While the Obama administration’s hostility to transparency is well known, its latest scheme would break new ground in government secrecy. The administration’s proposed changes to the Freedom of Information Act guidelines would allow the Department of Justice to deny the existence of documents and prevent judicial oversight.
The ACLU says the rule changes would “dramatically undermine government integrity,” and the Sunlight Foundation, in a post that lays out fifteen ways the new rules would undermine transparency, notes that while most coverage has “focused on the DOJ’s desire to lie about the existence of records… DOJ’s efforts to undermine FOIA go well beyond dishonest requests.” Today’s Washington Examiner editorial explains what is so harmful about the changes:
First, by not citing a specific exemption allowed under the FOIA as grounds for denying a request, the proposal would cut off a requestor from appealing to the courts.

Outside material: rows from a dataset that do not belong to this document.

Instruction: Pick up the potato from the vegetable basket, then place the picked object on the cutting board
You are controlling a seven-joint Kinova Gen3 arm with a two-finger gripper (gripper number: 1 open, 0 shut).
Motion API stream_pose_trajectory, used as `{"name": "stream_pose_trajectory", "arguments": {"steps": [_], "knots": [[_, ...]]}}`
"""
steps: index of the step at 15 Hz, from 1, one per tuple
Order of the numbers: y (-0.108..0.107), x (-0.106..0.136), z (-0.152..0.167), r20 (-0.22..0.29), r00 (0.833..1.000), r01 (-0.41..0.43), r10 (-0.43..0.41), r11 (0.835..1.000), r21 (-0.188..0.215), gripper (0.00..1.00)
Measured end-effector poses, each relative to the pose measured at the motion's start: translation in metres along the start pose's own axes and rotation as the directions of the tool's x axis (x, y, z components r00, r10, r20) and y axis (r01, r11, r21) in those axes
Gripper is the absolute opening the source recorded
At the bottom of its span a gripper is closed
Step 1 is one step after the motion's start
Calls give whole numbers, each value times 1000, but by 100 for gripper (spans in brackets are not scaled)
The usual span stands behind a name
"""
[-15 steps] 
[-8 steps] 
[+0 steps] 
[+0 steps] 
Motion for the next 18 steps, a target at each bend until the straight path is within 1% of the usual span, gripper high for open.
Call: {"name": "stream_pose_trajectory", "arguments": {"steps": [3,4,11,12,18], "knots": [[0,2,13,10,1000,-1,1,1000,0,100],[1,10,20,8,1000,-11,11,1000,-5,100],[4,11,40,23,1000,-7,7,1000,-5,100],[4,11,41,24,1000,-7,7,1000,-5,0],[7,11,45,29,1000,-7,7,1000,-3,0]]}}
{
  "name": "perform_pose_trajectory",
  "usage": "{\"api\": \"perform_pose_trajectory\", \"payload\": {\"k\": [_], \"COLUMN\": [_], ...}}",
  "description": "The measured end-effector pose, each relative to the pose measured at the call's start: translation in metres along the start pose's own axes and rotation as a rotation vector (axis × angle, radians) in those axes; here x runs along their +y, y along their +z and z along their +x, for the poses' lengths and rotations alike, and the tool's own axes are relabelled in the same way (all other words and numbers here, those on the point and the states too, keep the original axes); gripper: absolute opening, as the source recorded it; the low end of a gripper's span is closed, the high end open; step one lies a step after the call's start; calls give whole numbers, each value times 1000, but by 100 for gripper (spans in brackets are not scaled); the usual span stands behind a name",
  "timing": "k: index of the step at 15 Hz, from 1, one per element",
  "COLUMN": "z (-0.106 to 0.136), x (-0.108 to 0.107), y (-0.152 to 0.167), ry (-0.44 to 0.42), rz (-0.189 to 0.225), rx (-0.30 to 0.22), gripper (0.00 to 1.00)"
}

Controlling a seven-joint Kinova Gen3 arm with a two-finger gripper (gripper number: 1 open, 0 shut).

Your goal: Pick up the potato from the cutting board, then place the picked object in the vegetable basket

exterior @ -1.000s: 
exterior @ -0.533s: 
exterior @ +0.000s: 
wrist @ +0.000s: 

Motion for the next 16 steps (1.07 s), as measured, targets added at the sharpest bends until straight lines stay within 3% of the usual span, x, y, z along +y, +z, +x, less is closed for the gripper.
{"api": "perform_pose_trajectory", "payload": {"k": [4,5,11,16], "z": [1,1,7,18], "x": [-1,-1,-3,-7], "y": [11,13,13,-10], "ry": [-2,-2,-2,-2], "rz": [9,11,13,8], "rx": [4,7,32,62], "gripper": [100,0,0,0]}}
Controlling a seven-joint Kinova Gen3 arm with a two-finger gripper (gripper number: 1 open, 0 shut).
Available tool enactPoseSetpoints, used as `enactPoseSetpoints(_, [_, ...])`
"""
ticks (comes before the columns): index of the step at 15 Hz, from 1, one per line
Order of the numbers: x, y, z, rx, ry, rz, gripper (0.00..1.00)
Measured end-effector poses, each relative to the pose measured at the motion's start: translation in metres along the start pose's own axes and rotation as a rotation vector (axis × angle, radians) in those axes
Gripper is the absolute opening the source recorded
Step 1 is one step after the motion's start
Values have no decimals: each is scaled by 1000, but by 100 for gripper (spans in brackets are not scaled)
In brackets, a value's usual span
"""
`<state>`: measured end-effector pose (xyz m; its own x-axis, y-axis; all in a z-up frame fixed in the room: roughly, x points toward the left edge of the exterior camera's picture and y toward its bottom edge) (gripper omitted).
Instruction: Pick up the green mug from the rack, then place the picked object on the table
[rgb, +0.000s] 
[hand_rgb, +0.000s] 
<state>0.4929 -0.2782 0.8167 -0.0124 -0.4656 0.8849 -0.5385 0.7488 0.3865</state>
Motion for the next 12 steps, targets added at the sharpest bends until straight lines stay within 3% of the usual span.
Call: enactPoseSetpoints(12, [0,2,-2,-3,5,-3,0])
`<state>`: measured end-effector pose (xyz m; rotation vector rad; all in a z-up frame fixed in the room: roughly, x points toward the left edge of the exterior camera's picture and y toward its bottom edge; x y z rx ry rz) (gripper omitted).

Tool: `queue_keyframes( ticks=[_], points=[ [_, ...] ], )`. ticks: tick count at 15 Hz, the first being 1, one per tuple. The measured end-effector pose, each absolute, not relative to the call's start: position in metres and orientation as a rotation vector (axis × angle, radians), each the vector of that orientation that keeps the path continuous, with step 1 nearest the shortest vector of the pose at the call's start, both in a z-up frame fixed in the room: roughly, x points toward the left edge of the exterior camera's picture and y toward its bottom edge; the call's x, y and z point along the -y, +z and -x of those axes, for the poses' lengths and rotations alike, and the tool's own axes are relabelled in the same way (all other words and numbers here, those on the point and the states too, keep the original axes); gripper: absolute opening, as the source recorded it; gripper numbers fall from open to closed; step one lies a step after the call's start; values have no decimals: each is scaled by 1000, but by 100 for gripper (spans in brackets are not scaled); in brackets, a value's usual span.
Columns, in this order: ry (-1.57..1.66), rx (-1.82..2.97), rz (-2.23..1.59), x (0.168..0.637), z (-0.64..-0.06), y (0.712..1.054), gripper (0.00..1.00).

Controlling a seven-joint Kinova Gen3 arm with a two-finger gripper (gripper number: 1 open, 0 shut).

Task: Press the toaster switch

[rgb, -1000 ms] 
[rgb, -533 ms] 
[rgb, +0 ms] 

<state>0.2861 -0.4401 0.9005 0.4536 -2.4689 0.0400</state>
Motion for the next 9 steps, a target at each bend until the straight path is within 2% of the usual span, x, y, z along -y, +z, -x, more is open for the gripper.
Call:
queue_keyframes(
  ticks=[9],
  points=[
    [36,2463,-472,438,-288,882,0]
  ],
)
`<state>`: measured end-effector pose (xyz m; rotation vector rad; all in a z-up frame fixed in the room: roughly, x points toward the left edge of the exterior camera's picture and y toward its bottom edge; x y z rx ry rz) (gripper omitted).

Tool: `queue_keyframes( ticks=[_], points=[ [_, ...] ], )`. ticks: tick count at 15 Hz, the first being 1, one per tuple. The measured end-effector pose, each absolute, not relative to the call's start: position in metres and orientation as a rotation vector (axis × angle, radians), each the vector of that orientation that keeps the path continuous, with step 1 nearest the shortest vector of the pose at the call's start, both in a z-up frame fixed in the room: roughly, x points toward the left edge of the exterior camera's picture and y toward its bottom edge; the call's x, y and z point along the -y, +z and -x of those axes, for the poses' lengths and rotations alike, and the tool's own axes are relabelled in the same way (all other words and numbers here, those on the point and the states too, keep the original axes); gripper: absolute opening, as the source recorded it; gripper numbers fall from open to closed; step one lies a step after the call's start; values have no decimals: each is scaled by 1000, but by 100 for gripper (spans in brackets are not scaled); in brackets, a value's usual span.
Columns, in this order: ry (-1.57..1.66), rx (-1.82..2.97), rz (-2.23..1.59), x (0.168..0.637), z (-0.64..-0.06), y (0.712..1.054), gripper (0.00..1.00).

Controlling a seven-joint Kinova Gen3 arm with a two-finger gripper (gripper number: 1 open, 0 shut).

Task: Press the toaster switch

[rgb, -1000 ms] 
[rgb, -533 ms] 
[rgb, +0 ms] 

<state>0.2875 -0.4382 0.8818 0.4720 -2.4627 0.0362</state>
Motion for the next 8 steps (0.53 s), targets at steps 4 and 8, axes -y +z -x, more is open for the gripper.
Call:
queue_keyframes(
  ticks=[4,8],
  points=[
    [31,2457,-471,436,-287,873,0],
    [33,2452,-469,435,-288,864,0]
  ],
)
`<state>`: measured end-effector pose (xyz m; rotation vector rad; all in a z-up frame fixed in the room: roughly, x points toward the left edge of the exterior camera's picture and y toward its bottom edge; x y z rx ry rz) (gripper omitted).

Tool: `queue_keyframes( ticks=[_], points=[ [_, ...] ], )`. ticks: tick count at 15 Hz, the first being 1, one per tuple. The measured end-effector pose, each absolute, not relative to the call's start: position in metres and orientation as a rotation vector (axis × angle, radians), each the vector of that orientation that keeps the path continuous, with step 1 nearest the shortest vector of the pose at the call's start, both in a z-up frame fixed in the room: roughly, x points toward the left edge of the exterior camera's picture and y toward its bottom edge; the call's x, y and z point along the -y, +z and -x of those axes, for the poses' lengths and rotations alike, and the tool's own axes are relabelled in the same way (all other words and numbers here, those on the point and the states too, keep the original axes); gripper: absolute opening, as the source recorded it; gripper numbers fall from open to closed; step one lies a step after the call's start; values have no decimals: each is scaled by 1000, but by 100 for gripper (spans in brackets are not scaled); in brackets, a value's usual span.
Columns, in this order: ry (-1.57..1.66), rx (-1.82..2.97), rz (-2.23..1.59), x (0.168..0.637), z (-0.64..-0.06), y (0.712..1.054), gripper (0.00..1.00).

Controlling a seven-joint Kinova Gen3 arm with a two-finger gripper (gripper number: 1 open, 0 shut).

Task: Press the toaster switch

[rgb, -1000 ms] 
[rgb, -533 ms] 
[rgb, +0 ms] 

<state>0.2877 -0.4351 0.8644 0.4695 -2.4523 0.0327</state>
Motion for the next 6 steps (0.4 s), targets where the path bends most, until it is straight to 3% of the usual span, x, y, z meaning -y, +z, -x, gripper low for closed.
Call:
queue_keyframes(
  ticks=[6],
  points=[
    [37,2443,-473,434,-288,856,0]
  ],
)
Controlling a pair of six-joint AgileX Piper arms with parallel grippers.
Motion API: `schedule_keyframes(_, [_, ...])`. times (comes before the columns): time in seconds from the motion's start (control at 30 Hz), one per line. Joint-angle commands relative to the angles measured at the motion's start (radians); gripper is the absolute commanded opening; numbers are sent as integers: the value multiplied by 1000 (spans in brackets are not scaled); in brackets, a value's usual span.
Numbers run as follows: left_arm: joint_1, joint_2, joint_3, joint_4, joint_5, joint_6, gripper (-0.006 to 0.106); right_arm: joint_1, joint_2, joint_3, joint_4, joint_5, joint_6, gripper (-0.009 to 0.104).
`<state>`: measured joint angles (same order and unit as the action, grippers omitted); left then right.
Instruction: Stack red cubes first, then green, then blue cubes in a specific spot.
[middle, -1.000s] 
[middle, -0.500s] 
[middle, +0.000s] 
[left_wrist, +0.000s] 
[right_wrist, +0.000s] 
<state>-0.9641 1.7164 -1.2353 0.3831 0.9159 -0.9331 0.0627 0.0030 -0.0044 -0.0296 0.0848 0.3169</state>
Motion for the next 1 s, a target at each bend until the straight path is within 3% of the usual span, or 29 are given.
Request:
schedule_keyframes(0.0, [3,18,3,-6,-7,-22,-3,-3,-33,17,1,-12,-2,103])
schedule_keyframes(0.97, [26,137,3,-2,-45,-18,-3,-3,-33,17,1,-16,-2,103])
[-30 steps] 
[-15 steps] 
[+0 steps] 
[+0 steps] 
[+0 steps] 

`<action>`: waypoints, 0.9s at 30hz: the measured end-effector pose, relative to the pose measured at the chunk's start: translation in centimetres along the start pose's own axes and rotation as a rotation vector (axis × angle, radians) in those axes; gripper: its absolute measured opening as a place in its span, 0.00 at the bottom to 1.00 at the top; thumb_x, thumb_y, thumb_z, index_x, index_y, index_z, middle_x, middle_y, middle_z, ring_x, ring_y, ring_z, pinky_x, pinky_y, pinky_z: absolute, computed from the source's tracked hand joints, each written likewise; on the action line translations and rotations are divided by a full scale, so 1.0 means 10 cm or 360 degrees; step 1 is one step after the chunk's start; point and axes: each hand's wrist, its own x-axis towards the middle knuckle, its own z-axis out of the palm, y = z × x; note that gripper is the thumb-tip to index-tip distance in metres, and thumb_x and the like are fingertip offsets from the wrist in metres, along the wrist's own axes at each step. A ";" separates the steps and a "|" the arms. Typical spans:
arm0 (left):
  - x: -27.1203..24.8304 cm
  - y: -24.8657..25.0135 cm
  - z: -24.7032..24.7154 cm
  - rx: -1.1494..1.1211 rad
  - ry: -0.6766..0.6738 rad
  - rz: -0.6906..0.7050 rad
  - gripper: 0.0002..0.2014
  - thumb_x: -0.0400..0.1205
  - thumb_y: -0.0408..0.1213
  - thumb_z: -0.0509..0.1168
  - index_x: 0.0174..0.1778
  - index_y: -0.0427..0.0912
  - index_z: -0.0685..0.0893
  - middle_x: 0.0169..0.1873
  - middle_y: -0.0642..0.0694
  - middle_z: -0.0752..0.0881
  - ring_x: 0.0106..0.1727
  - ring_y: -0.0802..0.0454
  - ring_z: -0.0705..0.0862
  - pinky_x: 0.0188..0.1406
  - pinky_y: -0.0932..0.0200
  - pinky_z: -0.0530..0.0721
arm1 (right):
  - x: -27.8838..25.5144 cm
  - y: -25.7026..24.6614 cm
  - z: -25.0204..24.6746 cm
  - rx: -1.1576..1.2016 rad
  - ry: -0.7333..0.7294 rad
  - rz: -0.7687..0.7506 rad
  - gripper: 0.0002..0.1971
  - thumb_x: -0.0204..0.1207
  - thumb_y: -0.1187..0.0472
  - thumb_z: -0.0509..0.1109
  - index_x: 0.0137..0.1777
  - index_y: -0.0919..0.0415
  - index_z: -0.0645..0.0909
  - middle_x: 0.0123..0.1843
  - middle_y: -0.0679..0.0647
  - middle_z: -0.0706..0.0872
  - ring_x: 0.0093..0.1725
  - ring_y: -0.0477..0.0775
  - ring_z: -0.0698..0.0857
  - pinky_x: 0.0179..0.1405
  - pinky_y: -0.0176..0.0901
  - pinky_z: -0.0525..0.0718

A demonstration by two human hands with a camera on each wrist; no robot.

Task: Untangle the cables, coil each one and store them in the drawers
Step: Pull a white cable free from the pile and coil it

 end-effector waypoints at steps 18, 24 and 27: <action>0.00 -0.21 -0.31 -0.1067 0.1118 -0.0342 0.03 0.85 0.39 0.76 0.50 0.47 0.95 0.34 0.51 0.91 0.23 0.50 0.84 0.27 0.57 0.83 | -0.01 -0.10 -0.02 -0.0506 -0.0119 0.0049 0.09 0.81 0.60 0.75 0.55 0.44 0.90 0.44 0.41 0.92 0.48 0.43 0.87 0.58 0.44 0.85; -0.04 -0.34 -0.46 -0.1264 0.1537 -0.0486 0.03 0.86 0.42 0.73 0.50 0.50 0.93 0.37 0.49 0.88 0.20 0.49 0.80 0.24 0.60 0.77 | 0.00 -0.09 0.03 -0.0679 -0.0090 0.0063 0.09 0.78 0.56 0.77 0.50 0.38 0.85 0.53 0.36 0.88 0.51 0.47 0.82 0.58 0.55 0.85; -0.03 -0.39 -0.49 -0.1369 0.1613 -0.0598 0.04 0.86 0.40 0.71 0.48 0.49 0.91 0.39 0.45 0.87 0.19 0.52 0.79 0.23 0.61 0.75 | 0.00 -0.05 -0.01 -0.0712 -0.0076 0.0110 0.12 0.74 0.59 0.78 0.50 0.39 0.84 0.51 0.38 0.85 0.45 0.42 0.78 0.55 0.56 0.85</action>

By thus creating an area of federal activity that is completely exempt from judicial review, the proposal undercuts due process and other constitutional protections. Second, by creating a justification for government lying to FOIA requestors in one area, a legal precedent is created that sooner or later will be asserted by the government in other areas as well.
The Department of Justice can already deny the release of documents on national security grounds by issuing what is known as a Glomar denial, which doesn’t officially deny the existence of the records and is open to appeal, thus preserving judicial oversight. The Obama administration wants to put an end to transparency and accountability. President Obama has taken to touting his administration’s record on transparency, but it has been clear from the beginning that the president intends to operate as much in the dark as possible. As the Wall Street Journal reported in May:
The administration promised in 2009 to release visitor logs to the White House. According to a report by the Center for Public Integrity, to date only 1% of 500,000 meetings from the president’s first eight months have been released, and thousands of known visitors (including lobbyists) are missing from the lists.
Mr. Sterns also cited news stories that explain how administration officials purposely met with lobbyists at a nearby coffee shop to avoid official records of meetings. The C-Span recordings [of the health care bill negotiations] never happened, of course, and the White House has also hid much of its work behind its “czars.”
The Sunlight Foundation, clearly fed up with three years of empty promises, observes, “Presidential rhetoric doesn’t get FOIA requests filled.” And the Obama administration wants to keep it that way.